Thus \displaystyle  g(T)\lesssim \sum_{r=1}^\infty \frac{\rho_{\ell_2}(T)}{2^r} \cdot \log^{1/2} \mathcal{N}(T, \ell_2, \frac{\rho_{\ell_2}(T)}{2^r})  \ \ \ \ \ (4)

The sum (4) is perfectly fine as is, though the typical formulation of Dudley’s inequality then bounds the sum by an integral over {\varepsilon} (representing {\rho_{\ell_2}(T)/2^r}) then performs the change of variable {u = \varepsilon / \rho_{\ell_2}(T)}. This yields the usual formulation of Dudley’s inequality:

\displaystyle  g(T) \lesssim \int_0^\infty \log^{1/2}\mathcal{N}(T, \ell_2, u)du  \ \ \ \ \ (5)

It is worth pointing out that Dudley’s inequality is equivalent to the following bound. We say {T_0\subset T_1\subset \ldots \subset T} is an admissible sequence if {|T_0| = 1} and {|T_r| \le 2^{2^r}}. Then Dudley’s inequality is equivalent to the bound

\displaystyle  g(T) \lesssim \sum_{r=0}^\infty 2^{r/2} \cdot \sup_{t\in T} d_{\ell_2}(t, T_r) . \ \ \ \ \ (6)

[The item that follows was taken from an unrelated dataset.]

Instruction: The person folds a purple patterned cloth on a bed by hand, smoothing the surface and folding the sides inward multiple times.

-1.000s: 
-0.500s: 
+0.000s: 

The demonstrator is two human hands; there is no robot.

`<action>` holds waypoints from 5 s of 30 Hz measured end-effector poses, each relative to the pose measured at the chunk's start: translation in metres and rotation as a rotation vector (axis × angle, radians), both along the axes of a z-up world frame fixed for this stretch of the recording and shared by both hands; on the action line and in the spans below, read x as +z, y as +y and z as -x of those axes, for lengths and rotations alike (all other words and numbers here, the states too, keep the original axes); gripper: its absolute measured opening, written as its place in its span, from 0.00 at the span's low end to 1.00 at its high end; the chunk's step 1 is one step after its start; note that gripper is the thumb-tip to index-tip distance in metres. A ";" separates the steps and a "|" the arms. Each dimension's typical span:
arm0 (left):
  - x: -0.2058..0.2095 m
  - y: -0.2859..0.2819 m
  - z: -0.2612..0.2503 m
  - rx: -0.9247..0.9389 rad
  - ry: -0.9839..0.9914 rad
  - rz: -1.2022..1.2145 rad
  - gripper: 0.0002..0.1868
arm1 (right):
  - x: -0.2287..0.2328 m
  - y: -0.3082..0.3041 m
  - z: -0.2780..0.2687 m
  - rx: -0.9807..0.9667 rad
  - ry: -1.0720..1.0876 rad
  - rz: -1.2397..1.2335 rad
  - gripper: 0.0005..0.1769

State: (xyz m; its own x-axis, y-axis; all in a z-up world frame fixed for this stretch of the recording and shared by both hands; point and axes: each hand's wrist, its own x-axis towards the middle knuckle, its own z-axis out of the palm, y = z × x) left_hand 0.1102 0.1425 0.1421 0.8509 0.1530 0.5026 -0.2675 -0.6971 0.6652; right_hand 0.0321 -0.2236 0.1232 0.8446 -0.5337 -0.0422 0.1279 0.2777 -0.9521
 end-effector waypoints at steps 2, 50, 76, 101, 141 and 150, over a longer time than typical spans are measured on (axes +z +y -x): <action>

To see this most easily, compare with the bound (4). Note that to minimize {\sup_{t\in T} d_{\ell_2}(t, T_r)}, we should pick the best quality net we can using {2^{2^r}} points. From {r=0} until some {r_1}, the quality of the net will be, up to a factor of {2}, equal to {\rho_{\ell_2}(T)}, and for the {r} in this range the summands of (6) will be a geometric series that sum to {O(2^{r_1/2} \cdot \rho_{\ell_2}(T))}. Then from {r=r_1} to some {r_2}, the quality of the best net will be, up to a factor of {2}, equal to {\rho_{\ell_2}(T)/2}, and these summands then are a geometric series that sum to {O(2^{r_2/2}\cdot \rho_{\ell_2}(T)/2)}, etc. In this way, the bounds of (4) and (6) are equivalent up to a constant factor.

Note, this is the primary reason we chose the {T_r} to have doubly exponential size in {r}: so that the sum of {\log^{1/2}|T_r|} in any contiguous range of {r} is a geometric series dominated by the last term.

1.4. Method 4: generic chaining

Here we will show the generic chaining method, which yields the bound of [Fer75], though we will present an equivalent bound that was later given by Talagrand (see his book [Tal14]):

\displaystyle  g(T) \lesssim \inf_{{\{T_r\}}_{r=0}^\infty} \sup_{t\in T}\sum_{r=0}^\infty 2^{r/2} \cdot d_{\ell_2}(t, T_r) . \ \ \ \ \ (7)
where the infimum is taken over admissible sequences.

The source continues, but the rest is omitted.